• _Try it_
Return only the number of lines in the entries below that hold the word "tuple".

[Source records]
[Start of Attachment]

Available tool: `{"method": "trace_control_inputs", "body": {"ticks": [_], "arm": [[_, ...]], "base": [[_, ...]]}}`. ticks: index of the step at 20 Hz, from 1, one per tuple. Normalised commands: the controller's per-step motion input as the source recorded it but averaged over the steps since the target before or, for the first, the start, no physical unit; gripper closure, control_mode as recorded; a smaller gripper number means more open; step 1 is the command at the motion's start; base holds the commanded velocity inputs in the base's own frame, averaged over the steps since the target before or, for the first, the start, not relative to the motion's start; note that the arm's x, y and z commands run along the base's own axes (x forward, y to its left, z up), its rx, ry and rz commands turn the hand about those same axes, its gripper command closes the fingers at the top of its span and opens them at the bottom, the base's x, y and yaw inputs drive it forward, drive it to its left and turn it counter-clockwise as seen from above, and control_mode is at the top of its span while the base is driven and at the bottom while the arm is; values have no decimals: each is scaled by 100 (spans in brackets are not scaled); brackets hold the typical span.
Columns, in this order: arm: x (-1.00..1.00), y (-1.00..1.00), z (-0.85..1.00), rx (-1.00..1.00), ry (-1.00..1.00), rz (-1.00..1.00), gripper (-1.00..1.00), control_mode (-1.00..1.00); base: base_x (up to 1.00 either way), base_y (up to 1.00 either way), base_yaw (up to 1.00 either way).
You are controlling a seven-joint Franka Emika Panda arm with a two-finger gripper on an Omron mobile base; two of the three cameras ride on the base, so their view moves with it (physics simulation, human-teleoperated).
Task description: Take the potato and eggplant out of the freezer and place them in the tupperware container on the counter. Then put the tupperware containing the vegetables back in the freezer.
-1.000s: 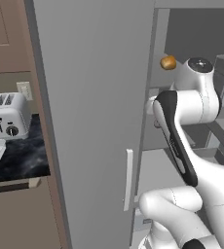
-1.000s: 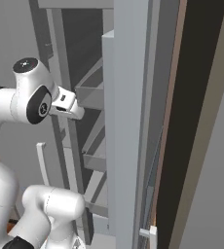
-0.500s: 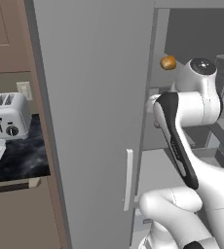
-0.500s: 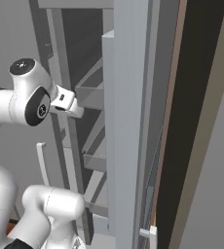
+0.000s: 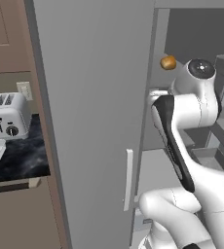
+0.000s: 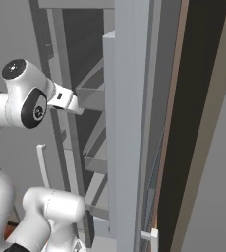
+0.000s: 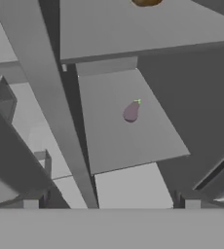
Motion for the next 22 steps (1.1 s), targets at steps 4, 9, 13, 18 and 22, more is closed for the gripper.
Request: {"method": "trace_control_inputs", "body": {"ticks": [4,9,13,18,22], "arm": [[0,-18,40,-1,-12,-6,-100,-100],[0,-33,41,0,-12,-1,-100,-100],[12,-17,31,0,-13,0,-100,-100],[30,0,29,0,-15,-1,-100,-100],[41,-1,21,0,-10,-4,-100,-100]], "base": [[0,0,0],[0,0,0],[0,0,0],[0,0,0],[0,0,0]]}}
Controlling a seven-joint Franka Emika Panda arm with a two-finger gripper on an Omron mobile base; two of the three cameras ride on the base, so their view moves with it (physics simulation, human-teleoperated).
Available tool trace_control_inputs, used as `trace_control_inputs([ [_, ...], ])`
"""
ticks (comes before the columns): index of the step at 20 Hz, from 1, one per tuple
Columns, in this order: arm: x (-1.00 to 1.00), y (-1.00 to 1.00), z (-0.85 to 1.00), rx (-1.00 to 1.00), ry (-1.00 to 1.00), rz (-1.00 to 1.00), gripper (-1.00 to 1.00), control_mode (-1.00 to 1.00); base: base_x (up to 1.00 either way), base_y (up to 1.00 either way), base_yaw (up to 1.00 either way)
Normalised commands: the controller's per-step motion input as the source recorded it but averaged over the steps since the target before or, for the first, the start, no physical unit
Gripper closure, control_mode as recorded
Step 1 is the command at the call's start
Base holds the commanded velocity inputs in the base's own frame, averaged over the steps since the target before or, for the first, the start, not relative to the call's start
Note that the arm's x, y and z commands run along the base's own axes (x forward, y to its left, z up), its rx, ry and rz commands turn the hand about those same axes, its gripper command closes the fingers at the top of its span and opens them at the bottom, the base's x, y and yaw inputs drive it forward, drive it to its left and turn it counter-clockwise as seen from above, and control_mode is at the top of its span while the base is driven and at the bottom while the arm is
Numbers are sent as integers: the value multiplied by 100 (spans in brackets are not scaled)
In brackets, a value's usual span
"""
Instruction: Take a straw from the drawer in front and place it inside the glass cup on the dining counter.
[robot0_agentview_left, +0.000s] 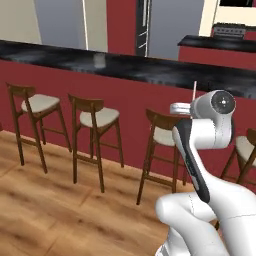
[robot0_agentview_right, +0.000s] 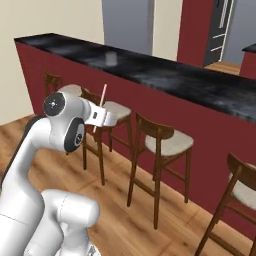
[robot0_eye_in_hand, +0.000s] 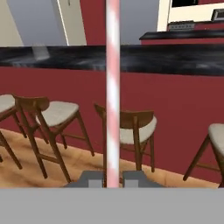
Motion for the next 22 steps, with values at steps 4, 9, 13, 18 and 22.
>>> trace_control_inputs([
  [4,0,0,0,0,0,0,100,100,29,98,-24],
  [9,0,0,0,0,0,0,100,100,40,81,-32],
  [13,0,0,0,0,0,0,100,100,45,73,-40],
  [18,0,0,0,0,0,0,100,100,50,71,-36],
  [22,0,0,0,0,0,0,100,100,58,55,-27],
])
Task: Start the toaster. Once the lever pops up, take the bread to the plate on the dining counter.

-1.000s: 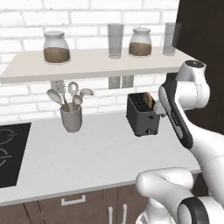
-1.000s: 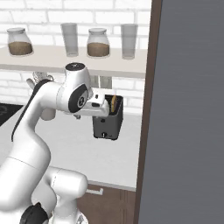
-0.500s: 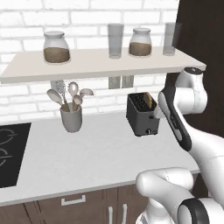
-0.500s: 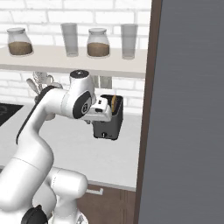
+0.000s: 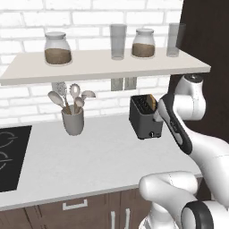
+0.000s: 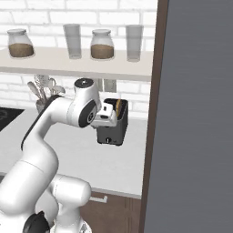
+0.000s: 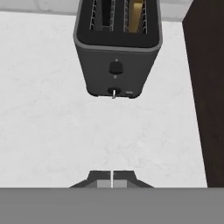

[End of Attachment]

• _Answer to this problem_
2